This dataset is typical of many LIMS-derived datasets, which often contain sparse fields. Laboratory features and signalment were available for most cases, whereas clinical signs and differential cell counts were often not available, these being features where data is likely to be sparse. In general, clinical signs might not be present in some cases, or they might not be reported in others. The variable nature of effusion samples can affect their suitability for differential cell count testing, and effusions that did not have machine or manual leukocyte counts performed could not be included in this study. Furthermore, a number of factors determine whether cell counts can be performed; suitability of the effusion to be passed through an analyser determines if a machine count is possible, and manual counts are generally dependent on the quality of the smear. Smear quality can be affected by the preparation of the smear, time since sampling and degradation of the sample. Additionally, manual counts can be affected by intra- or inter-operator variability. These sparse matrix features were assessed during the development and evaluation of the models and were included to maximise information gain. As missing data can be problematic for some algorithms, a dummy variable “0” was imputed if data were missing. This compromise enabled the inclusion of data in the sparse matrix without introducing bias.
The question of sparse data for the differential cell counts later became irrelevant, as they were not included in the final model. After assessing various inclusion patterns, it was evident that these did not particularly help to discriminate between disease states, and so these (as well as correlated variables, ‘effusion type’ and ‘bicavitary status’) were removed as they were redundant. Including the type of effusion did not improve discrimination, likely as this feature is a derivative of the protein and cellular content of the effusion, and this information is already included in other features. Similarly, whether an effusion was bicavitary might allow discrimination between non-FIP diseases, but did not help to discriminate between FIP versus non-FIP. The Pedigree category was another example of sparse data.

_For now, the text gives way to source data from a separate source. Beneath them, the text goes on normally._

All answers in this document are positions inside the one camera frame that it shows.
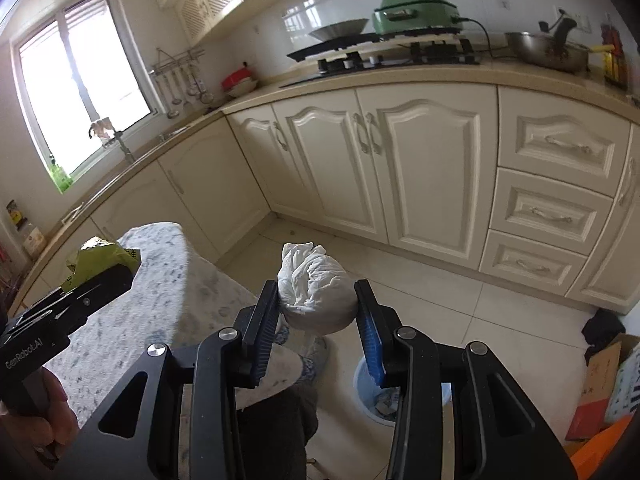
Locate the patterned white bag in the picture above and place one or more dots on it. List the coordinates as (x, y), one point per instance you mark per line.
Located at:
(625, 390)

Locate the steel faucet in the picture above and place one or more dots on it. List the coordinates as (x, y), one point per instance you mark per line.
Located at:
(124, 147)

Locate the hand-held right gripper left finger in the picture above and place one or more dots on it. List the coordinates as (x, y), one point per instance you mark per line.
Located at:
(264, 340)

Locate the cream sink base cabinet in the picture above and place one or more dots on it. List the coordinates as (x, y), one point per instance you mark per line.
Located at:
(210, 195)

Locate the steel pot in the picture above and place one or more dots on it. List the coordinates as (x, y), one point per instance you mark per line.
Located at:
(545, 52)

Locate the cream stove base cabinet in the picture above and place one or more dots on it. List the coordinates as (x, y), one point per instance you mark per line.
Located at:
(425, 175)

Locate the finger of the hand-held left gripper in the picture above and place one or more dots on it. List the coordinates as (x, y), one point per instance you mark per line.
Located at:
(100, 287)

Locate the orange plastic item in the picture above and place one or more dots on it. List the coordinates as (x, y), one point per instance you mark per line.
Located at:
(597, 452)

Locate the cardboard box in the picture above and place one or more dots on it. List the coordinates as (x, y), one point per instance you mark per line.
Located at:
(595, 385)

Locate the dark sauce bottle yellow label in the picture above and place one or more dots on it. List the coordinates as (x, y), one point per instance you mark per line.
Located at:
(16, 215)

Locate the white bowl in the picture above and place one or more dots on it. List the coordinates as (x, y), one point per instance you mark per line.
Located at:
(245, 89)

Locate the dark condiment bottle red label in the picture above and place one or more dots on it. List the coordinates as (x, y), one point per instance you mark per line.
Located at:
(612, 40)

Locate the grey wok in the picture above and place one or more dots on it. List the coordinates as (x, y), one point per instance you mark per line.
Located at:
(340, 30)

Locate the black cloth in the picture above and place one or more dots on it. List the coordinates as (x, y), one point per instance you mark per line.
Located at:
(602, 332)

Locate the black gas stove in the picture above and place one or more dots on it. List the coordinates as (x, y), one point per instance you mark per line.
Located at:
(400, 57)

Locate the white tissue wad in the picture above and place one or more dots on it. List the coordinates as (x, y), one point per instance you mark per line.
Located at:
(315, 285)

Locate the large clear jar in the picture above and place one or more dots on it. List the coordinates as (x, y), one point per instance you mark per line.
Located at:
(34, 242)

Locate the light blue plastic bin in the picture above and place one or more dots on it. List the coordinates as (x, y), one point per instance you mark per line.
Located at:
(362, 390)

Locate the person's left hand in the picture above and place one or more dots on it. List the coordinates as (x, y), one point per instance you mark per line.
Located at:
(60, 410)

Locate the yellow-green snack packet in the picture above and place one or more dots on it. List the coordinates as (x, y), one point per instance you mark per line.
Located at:
(97, 257)

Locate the cream lattice door cabinet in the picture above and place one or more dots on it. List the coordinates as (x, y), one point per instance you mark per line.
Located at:
(205, 0)

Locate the black kitchen tool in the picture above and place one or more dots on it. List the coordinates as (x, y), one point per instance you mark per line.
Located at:
(562, 32)

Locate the medium cream drawer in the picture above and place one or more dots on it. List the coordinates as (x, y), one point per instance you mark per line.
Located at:
(550, 207)

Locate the wooden board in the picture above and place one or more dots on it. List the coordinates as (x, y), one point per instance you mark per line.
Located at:
(320, 50)

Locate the person's grey trouser leg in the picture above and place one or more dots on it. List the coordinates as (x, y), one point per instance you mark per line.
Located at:
(275, 435)

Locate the row of hanging steel utensils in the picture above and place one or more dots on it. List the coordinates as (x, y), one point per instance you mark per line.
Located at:
(182, 92)

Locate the sliding window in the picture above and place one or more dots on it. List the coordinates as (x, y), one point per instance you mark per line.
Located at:
(80, 85)

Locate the red container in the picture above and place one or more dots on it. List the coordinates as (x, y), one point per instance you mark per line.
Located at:
(237, 79)

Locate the white wall socket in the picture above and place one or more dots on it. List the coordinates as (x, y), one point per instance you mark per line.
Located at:
(580, 20)

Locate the green bottle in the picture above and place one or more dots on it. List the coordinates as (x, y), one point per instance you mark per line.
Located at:
(61, 177)

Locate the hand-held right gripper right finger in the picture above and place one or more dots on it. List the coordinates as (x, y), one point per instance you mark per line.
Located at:
(370, 350)

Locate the stainless steel sink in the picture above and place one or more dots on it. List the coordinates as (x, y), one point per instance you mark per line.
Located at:
(172, 134)

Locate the large cream drawer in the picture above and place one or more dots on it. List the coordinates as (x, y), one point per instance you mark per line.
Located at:
(565, 140)

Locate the green electric pot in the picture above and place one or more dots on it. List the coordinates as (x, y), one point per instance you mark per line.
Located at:
(415, 12)

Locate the small cream drawer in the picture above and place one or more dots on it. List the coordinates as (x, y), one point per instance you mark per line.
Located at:
(532, 262)

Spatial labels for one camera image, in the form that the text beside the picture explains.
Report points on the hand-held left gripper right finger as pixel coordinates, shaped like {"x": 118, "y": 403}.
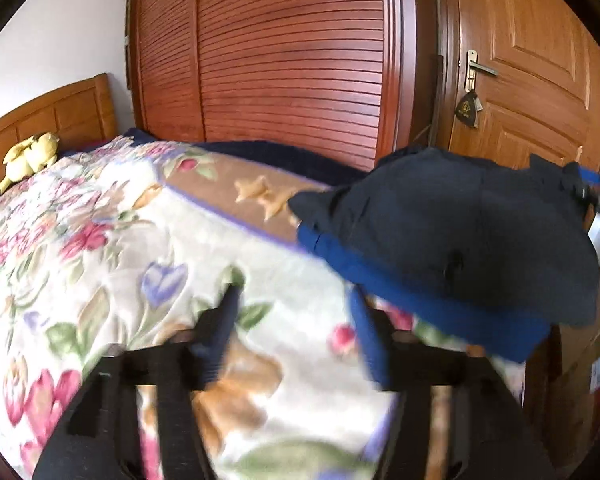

As the numbers of some breeds were much lower compared to others that were over-represented, we elected to maintain Pedigree as a single grouped feature. This proved to be a valuable feature, ranking typically in the top ten features in both this and the previous study. Specific breeds have in the past been associated with increased risk of developing FIP, and this is widened to include pedigree cats in general as being pre-disposed, in most guidance [25,80,81].
It is our belief that a clinical understanding of the disease and disease processes are prerequisites for any team who embark on developing diagnostic tools using either machine learning or any other form of artificial intelligence. We base this assertion on our previous work, where we found FCoV titre and AGP to be highly predictive of FIP using an extreme gradient boosting method, yet our clinical understanding cautions against reliance on these markers to the exclusion of all others [60]. Clinical signs in the absence of any laboratory markers were modelled in one study, and [58] given that clinical signs of FIP are non-specific and shared with numerous conditions, this seems to present a less than optimal diagnostic approach. Two other studies relied heavily on RT-qPCR: one assessed a myriad of tissues, which in a living patient is impractical [59]; the other concluded that analysis of effusion or blood were the best tests to use for FIP diagnosis [57]. Whilst the literature is supportive of RT-qPCR use as a tool to support a presumptive diagnosis, there is no definitive, standalone molecular test for FIP. Additionally, there is evidence to suggest that detection of FCoV in blood is not helpful in identifying FIP [33,38]. In a disease as complex as FIP, a carefully curated dataset and strong clinical understanding of the disease is a key component of the modelling process.
Designing a tool which is robust to all the variability of diagnostic testing in different countries is a significant task. While guidelines have been published in Europe [25] and the United States [51], their adoption is inconsistent worldwide. The diversity of available tests and lack of standard protocols mean that test results might not be directly comparable. FCoV serology is an example of a test which is widely available, but not necessarily widely adopted; in addition, there is significant variability amongst methods, both in terms of style of test and range of analysis. As a degree of standardisation is essential to generate representative results that can be interpreted by a ML model, the development and adoption of a universal ML model to diagnose FIP is an extremely challenging prospect.

5. Conclusions

We have demonstrated that highly accurate predictive machine models based on laboratory datasets can be developed for effusive FIP, in a similar way to those we have developed for the non-effusive form of the disease. We have further shown that incorporating clinical observations at the time of sampling can provide the most accurate diagnostic predictions. This finding underscores the importance of practitioners providing relevant clinical history when submitting samples to diagnostic laboratories to maximise the quality of result interpretation. Our results demonstrate that there is clear potential for machine learning based decision support systems to be created for use in specialist diagnostic laboratories. A tool such as this could be used to standardise interpretation of typical laboratory-generated data. However, a number of challenges need to be overcome before this becomes a reality, including issues of inter-laboratory variation in test methodology and data harmonisation. With the advent of curative treatment for FIP and the option for presumptive diagnosis based on response to treatment, it may be argued that proportionately fewer cats may be subjected to full diagnostic investigation, making the collection of future FIP case series data more challenging. Nevertheless, this study represents another step towards the goal of generating a useable tool for FIP diagnostics that can be deployed in a veterinary laboratory setting.

Supplementary Materials

The following supporting information can be downloaded at https://www.mdpi.com/article/10.3390/bioengineering13020127/s1.

Author Contributions

D.E.D., S.K. and S.R. collected, prepared and analysed the data. D.E.D. designed the study and ensemble models, and prepared the manuscript, figures and tables. E.M.W. analysed clinical data. S.A.B., M.J.H. and W.W. supervised the research, provided technical support with analysis and supported drafting the manuscript. All authors have read and agreed to the published version of the manuscript.

Funding

Financial support in preparation of the publication is included at the end of the article.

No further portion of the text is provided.